Energy relaxation dynamics in ferromagnetic Co film with femtosecond transient absorption

Abstract

Femtosecond time-resolved pump-probe technology has been widely used in studying ultrafast dynamics in various materials. In the present study a Co thin film on MgO, as a typical ferromagnetic material, was selected for investigating the ultrafast energy relaxation dynamics related to spin feature of materials. The energy relaxation dynamics of this thin film was measured by femtosecond transient absorption. The results can be well stimulated by a three-temperature model, in which electron, spin and lattice were involved, indicating that spin plays an important role in the energy relaxation. From this model, the hot electron temperature from the transient absorption under different pumping laser energy was calibrated which can reach 638, 724, 841 and 935 K with the energy of 3.2, 4.3, 6.0 and 7.5 J/m2 respectively.
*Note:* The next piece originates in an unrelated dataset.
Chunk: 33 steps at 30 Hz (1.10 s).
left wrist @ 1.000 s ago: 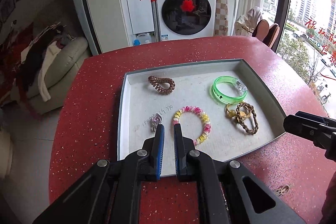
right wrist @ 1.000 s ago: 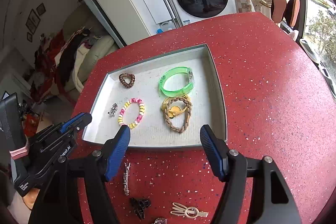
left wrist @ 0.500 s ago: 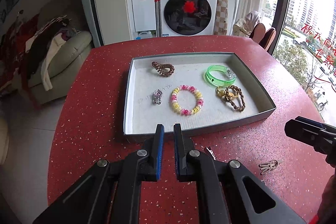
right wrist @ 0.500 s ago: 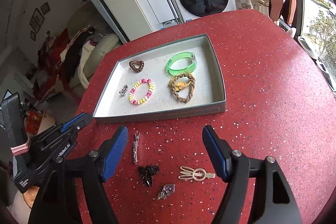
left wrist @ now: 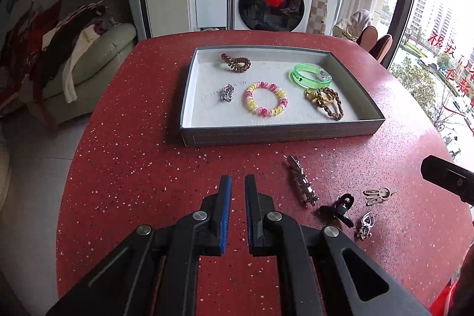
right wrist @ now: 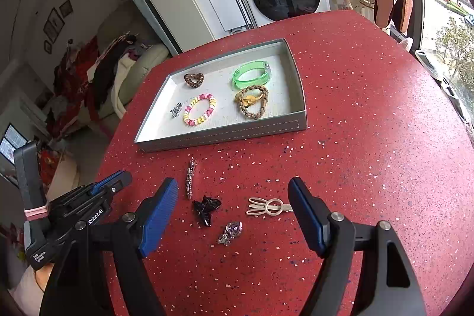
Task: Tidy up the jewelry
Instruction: 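Move both tools toward the hair clips lying beside the tray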
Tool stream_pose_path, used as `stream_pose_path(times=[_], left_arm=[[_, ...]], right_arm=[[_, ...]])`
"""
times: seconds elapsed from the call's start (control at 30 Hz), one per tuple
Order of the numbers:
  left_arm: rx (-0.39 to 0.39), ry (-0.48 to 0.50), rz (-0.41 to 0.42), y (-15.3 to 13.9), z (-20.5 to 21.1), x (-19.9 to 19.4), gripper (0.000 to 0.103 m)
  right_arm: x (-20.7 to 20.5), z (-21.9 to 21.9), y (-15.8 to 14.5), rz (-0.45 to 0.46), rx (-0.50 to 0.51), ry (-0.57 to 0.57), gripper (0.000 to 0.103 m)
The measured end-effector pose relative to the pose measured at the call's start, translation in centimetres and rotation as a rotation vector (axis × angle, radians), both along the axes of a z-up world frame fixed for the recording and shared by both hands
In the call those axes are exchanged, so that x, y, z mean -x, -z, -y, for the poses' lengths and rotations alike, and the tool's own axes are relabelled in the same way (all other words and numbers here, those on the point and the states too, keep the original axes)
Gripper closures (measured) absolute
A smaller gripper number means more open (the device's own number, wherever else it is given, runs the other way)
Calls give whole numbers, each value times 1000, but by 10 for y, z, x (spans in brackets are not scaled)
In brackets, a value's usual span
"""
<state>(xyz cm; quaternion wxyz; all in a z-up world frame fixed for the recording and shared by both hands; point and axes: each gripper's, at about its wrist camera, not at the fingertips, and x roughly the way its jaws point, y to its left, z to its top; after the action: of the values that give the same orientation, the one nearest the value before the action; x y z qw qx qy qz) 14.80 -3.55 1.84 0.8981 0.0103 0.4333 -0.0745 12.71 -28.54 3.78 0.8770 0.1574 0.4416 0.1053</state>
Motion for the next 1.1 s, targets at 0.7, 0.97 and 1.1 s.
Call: stream_pose_path(times=[0.7,0.97,1.1], left_arm=[[-33,-21,18,17,8,22,0],[-67,9,-21,26,19,31,0],[-103,16,-32,31,22,31,0]], right_arm=[[27,-1,6,71,-11,-34,0],[33,10,21,19,27,-33,0],[38,24,26,-2,39,-16,0]])
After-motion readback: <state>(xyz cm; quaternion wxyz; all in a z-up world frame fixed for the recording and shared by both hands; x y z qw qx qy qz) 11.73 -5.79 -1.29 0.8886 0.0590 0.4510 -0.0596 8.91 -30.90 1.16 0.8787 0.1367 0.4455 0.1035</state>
In additional, three time constants were obtained by a global analysis of the transient absorption, and attributed to electron–spin (250∼350 fs), electron–lattice (10∼20 ps), and spin–lattice interaction (300∼400 ps), respectively. By analyzing the dynamics of the ferromagnetic material after laser excitation, the rich physics governing ultrafast energy relaxation dynamics are elucidated, and the temperature references for femtosecond laser manipulation of this material are provided.